**Exercise details**. Word for word, restate the listing; omit the pictures.
════════════════
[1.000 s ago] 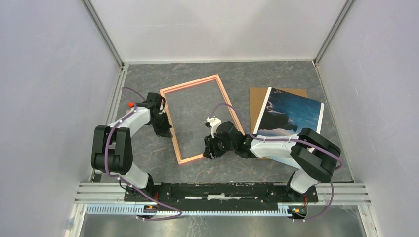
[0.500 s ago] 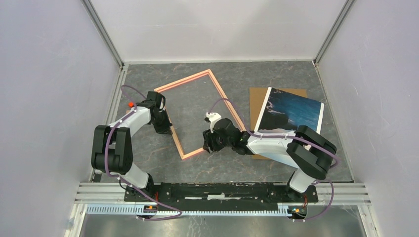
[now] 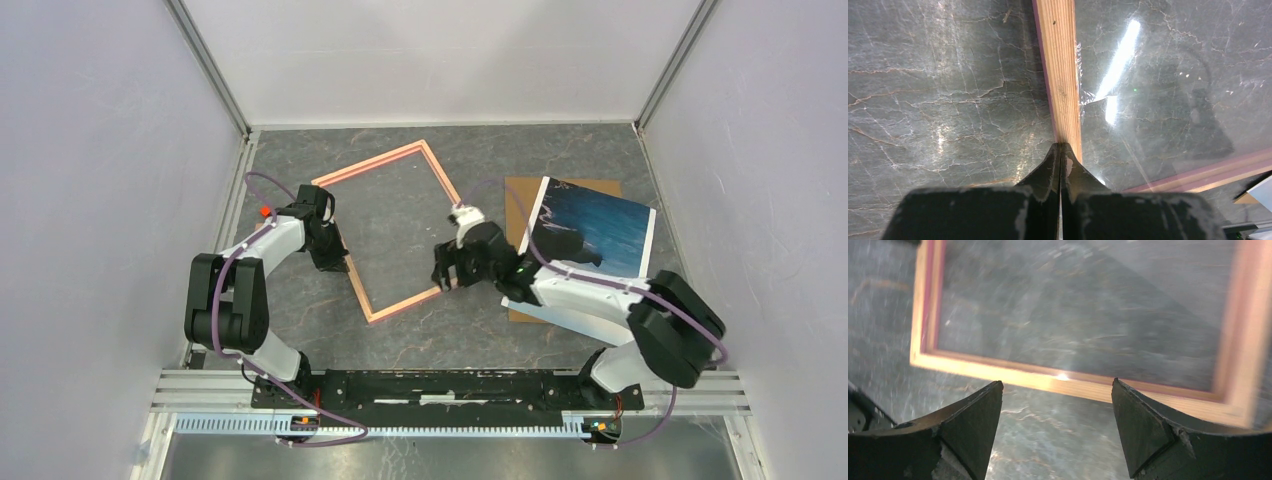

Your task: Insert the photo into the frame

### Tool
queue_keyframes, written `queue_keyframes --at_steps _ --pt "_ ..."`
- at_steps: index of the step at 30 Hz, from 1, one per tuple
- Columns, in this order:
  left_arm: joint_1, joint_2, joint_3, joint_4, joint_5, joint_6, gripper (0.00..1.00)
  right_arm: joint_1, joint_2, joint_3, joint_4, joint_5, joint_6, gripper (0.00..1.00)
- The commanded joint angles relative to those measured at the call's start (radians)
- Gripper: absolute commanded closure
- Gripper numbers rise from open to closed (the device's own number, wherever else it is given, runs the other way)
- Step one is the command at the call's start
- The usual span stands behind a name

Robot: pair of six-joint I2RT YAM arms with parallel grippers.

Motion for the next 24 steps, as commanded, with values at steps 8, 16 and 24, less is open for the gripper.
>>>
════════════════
**Reply to the task**.
[1.000 s ago] 
[0.500 s ago] 
[now] 

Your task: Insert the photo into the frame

### Tool
queue_keyframes, written `queue_keyframes --at_steps _ --pt "_ ..."`
- at_steps: index of the step at 30 Hz, from 1, one per tuple
- Columns, in this order:
  left_arm: joint_1, joint_2, joint_3, joint_4, joint_5, joint_6, gripper (0.00..1.00)
  right_arm: joint_1, joint_2, joint_3, joint_4, joint_5, joint_6, gripper (0.00..1.00)
- The commanded joint angles relative to those measured at the call's start (radians)
- Gripper: absolute commanded closure
- Gripper numbers rise from open to closed (the device's own number, wherever else it is given, runs the other way)
- Step one is the command at the call's start
- The usual span stands behind a name

Robot: pair of six-joint I2RT YAM arms with parallel grippers.

Motion for the next 24 steps, as commanded, with values at steps 8, 16 and 24, less is open for the gripper.
>>>

Work on the exercise is now finished.